The infamous "big data project"

A typical discussion would look like:

Me: “Can you tell me more about this project, what do you do with your data?”

Mr. Big Bytes: “Sure, we have a 40 nodes Hadoop cluster..."

Me: “This is cool but which type of data do you store, and what is the use case, business value?"

Mr. Big Bytes: “We store, all the logs of our applications, we have hundreds of gigabits…"
After a long blank:“We have not yet started to analyze these data. For now it is jut  'us, the IT team,' we store the data, like that soon we will be able to do interesting things with them"

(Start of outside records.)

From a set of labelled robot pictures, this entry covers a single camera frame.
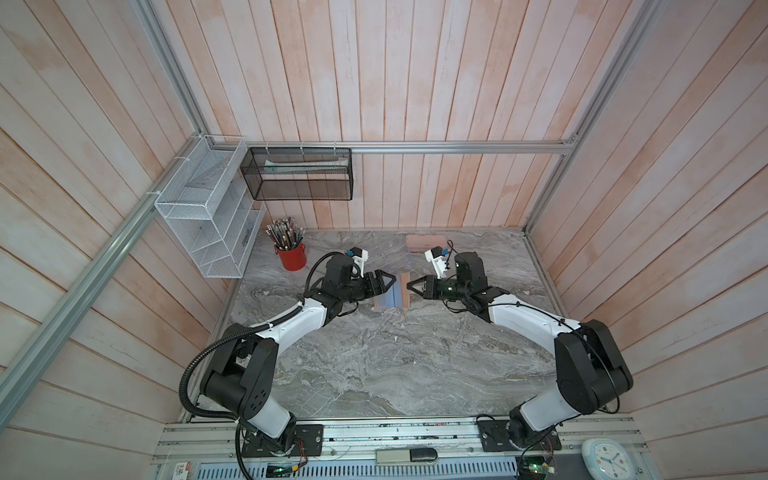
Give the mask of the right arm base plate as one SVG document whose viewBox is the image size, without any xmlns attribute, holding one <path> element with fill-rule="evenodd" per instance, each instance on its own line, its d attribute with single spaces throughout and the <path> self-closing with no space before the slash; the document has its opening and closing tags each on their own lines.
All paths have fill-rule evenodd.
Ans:
<svg viewBox="0 0 768 480">
<path fill-rule="evenodd" d="M 517 419 L 497 420 L 490 416 L 476 418 L 476 426 L 484 452 L 562 449 L 562 442 L 554 428 L 535 432 Z"/>
</svg>

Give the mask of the red pen cup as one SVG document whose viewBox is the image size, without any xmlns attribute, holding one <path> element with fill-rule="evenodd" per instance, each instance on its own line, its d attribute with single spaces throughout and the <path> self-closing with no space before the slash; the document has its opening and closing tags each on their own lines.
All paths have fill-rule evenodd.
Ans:
<svg viewBox="0 0 768 480">
<path fill-rule="evenodd" d="M 303 242 L 291 249 L 281 249 L 275 246 L 275 253 L 279 257 L 285 270 L 295 272 L 303 269 L 307 264 L 306 249 Z"/>
</svg>

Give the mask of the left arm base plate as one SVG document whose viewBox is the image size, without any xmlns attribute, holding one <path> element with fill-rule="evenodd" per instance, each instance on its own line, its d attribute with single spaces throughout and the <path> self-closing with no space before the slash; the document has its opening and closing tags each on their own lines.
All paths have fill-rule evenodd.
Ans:
<svg viewBox="0 0 768 480">
<path fill-rule="evenodd" d="M 319 456 L 322 452 L 324 426 L 320 423 L 289 425 L 280 437 L 246 429 L 241 440 L 244 458 L 298 458 L 301 455 Z"/>
</svg>

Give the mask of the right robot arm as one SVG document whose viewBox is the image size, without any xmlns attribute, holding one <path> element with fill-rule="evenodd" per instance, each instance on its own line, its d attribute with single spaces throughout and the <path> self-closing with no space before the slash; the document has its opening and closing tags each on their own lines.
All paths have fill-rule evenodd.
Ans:
<svg viewBox="0 0 768 480">
<path fill-rule="evenodd" d="M 633 387 L 632 374 L 603 322 L 566 319 L 490 285 L 475 252 L 451 256 L 434 247 L 424 256 L 435 273 L 409 282 L 408 290 L 426 300 L 459 302 L 459 313 L 513 330 L 555 358 L 553 386 L 510 411 L 507 431 L 515 447 L 535 445 L 558 424 L 618 403 Z"/>
</svg>

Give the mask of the black mesh wall basket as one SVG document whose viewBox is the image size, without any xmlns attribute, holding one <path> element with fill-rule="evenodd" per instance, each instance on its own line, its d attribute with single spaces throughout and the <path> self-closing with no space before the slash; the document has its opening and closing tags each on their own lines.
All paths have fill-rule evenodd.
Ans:
<svg viewBox="0 0 768 480">
<path fill-rule="evenodd" d="M 256 201 L 350 201 L 352 152 L 346 148 L 250 147 L 240 171 Z"/>
</svg>

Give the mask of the white analog clock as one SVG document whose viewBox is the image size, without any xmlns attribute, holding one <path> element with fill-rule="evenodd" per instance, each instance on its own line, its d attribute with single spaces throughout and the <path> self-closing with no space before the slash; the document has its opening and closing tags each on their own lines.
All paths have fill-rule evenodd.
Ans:
<svg viewBox="0 0 768 480">
<path fill-rule="evenodd" d="M 583 442 L 581 455 L 594 480 L 631 480 L 636 469 L 628 451 L 609 438 L 592 438 Z"/>
</svg>

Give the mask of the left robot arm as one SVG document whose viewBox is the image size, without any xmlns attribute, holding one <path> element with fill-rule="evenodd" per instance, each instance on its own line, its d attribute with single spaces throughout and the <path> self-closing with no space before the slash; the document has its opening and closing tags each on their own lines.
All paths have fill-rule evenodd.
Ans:
<svg viewBox="0 0 768 480">
<path fill-rule="evenodd" d="M 366 272 L 359 250 L 333 251 L 312 266 L 298 303 L 256 326 L 235 324 L 205 347 L 185 368 L 179 400 L 197 417 L 227 419 L 263 441 L 273 454 L 298 443 L 296 417 L 271 395 L 278 357 L 305 335 L 387 293 L 397 277 L 380 269 Z"/>
</svg>

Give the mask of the grey black handheld device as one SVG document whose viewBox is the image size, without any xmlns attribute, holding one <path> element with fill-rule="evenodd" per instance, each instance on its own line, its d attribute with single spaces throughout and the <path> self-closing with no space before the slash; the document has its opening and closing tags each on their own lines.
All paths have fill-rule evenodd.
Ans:
<svg viewBox="0 0 768 480">
<path fill-rule="evenodd" d="M 438 452 L 432 447 L 388 448 L 375 452 L 377 465 L 402 466 L 411 464 L 434 464 Z"/>
</svg>

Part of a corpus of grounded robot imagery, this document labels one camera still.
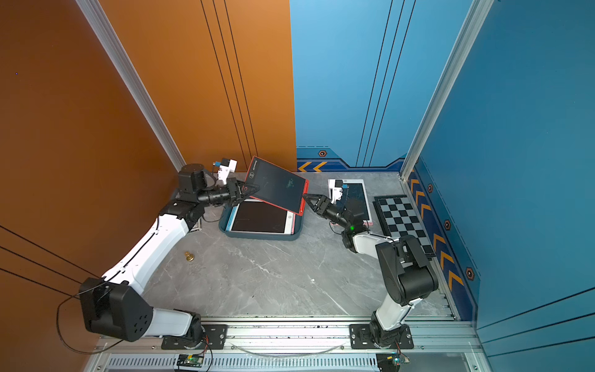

You can meet the same person few months later; the cluster is still sitting here, with no activity on it. I even met some consultants telling me they received calls from their customer asking the following:
“Hmmm, we have an Hadoop cluster installed, can you help us to find what to do with it?"

Wrong! That is wrong!!!!! This means that the IT Team has spent lot of time for nothing, at least for the business; and I am not even sure the team has learned something technically.

Start with the "Why" not with the "How"!

The solution to this, could be obvious, start your “big data project” answering the “why/what” questions first! The “how”, the implementation, will come later.

I am sure that most of the enterprises will benefit of a so called “big data project”, but it is really important to understand the problems first. And these problems are not technical… at least at the beginning. So you must spend time with the business persons to understand what could help them. Let's take some examples.

You are working in a bank or insurance, business people will be more than happy to predict when/why customer will be leaving the company by doing some churn analysis; or it will be nice to be able to see when it makes lot of sense to sell new contracts, service to existing customers. 

You are working in retail/commerce, your business will be happy to see if they can adjust the price to the market, or provide precise recommendations to a user from an analysis of other customer behavior.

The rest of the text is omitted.